[olsr-dev] Re: [OLSR-users] Differing metrics for route decision

Thomas Lopatic (spam-protected)
Mon Feb 27 08:50:02 CET 2006


[...]

> If I'm correct OLSRD today have three methods to calculate
> metric/routing: OLSR, ETX and Fisheye.

Well, I wouldn't count Fish Eye as a separate metric. It just limits the
number of hops that a TC message is allowed to travel, i.e. its time to
live, so that not every node sees every TC message, so that close nodes
get updated about my status more often than nodes that are a couple of
hops away from me. The information contained in the TC messages is the
same as with "pure" ETX, though.

> Would it be simpler to maintain (less code duplication and so on) if
> olsrd had a common generic framework for the metric/routing calculation
> and plugin-like support for the actual calculation? Just an idea..

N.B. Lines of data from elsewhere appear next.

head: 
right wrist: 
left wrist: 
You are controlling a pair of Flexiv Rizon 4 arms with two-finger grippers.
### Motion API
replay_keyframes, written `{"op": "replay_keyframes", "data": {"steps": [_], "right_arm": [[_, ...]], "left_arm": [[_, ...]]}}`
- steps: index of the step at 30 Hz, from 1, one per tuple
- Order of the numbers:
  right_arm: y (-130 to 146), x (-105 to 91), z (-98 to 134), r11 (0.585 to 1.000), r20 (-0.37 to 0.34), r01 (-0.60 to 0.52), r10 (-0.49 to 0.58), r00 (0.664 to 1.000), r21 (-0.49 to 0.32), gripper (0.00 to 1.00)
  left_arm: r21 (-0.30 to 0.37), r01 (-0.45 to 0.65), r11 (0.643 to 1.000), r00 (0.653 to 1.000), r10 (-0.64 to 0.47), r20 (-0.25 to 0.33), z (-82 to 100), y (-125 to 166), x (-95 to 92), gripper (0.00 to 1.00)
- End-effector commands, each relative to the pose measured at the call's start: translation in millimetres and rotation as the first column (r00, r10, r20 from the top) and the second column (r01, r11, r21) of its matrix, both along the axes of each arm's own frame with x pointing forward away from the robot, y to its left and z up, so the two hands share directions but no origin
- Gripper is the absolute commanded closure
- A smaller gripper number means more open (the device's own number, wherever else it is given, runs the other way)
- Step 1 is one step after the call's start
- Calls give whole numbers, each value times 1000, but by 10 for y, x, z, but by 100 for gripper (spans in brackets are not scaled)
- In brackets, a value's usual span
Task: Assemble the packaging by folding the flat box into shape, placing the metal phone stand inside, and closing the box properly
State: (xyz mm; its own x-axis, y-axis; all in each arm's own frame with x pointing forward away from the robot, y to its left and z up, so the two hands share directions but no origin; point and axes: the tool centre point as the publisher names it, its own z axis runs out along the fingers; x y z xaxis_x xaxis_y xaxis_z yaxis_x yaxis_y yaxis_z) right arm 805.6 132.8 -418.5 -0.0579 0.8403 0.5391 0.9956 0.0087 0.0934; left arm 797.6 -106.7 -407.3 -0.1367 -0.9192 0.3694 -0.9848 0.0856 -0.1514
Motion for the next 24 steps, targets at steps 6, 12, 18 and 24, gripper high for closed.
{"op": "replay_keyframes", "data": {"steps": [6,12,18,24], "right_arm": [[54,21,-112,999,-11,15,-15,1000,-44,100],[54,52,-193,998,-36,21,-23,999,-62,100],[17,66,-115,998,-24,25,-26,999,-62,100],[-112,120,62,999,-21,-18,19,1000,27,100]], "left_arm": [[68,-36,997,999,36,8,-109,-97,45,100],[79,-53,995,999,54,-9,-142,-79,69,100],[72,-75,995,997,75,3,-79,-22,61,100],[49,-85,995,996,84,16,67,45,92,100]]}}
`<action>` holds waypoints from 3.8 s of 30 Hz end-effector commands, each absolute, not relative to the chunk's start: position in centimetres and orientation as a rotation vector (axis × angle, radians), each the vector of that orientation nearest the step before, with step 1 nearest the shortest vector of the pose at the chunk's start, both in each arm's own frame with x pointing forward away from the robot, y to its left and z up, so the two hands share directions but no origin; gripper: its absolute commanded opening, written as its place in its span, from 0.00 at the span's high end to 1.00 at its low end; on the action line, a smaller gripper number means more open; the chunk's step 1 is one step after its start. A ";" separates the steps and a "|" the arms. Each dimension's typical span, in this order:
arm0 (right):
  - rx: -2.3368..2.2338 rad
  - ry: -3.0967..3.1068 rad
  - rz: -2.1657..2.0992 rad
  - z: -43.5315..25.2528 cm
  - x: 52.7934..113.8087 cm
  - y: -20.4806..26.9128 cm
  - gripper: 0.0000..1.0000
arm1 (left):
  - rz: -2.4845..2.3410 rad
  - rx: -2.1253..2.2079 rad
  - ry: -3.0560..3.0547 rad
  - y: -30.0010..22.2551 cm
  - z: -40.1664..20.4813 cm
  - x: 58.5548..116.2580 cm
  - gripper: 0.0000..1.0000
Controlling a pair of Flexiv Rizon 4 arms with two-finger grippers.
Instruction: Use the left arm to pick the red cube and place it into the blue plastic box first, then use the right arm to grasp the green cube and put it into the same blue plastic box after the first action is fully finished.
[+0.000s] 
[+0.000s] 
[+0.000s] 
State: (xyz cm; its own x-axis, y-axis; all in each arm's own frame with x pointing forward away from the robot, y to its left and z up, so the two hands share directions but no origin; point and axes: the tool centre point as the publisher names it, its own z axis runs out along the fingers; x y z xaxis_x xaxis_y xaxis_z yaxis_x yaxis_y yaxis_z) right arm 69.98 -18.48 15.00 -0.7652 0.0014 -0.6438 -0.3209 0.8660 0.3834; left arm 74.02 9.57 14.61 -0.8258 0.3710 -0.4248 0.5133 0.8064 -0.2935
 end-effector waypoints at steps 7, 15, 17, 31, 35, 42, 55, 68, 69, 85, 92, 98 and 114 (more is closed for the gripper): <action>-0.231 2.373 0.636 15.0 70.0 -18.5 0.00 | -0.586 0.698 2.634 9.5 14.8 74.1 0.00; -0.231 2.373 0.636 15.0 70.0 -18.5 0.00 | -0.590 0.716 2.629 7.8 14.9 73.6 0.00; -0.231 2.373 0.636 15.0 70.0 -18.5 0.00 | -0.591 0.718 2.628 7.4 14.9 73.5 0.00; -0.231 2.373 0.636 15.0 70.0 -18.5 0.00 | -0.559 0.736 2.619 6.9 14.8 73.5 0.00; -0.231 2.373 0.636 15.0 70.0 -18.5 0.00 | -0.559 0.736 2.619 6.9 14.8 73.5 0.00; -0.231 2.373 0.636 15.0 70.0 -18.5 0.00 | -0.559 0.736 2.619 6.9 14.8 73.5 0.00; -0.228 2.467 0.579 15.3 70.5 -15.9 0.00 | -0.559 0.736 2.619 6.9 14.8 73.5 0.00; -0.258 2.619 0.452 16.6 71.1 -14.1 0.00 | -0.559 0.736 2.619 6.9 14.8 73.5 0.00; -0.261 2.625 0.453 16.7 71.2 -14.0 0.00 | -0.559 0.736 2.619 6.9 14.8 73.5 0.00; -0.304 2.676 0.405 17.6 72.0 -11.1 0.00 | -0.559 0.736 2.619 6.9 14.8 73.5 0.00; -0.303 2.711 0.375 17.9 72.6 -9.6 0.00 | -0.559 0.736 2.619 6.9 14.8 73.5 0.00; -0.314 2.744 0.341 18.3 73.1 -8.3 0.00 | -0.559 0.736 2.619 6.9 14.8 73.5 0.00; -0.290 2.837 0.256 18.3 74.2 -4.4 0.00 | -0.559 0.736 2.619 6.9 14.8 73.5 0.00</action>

Yes, I believe it would. However, one of the things that we'd need to
think through for this is the following. Metrics come in a couple of
variants. They differ in how the metric of a multi-hop path is derived
from the metrics of the individual hops. I think that we have three
different kinds.

  * Additive metrics. Simply add the metrics of the individual hops to
obtain the metric of the full path. An example for this is ETX. If we
have a two-hop path from node A via node B to node C, the ETX for the
path from A to C is the sum of the ETX between A and B and the ETX
between B and C.

  * Multiplicative metrics. Packet loss is multiplicative, I'd say. If
50% of the packets make it from A to B and 40% make it from B to C then
the probability of a successful packet transmission on the path A -> B
-> C is 50% * 40% = 20%.

  * Minimum metrics. If we look at the bandwidth of a path then the hop
that has the lowest bandwidth is the bottleneck and dictates the
bandwidth of the complete path. The bandwidth of A -> B -> C then is
minimum(bandwidth(A -> B), bandwidth (B -> C)).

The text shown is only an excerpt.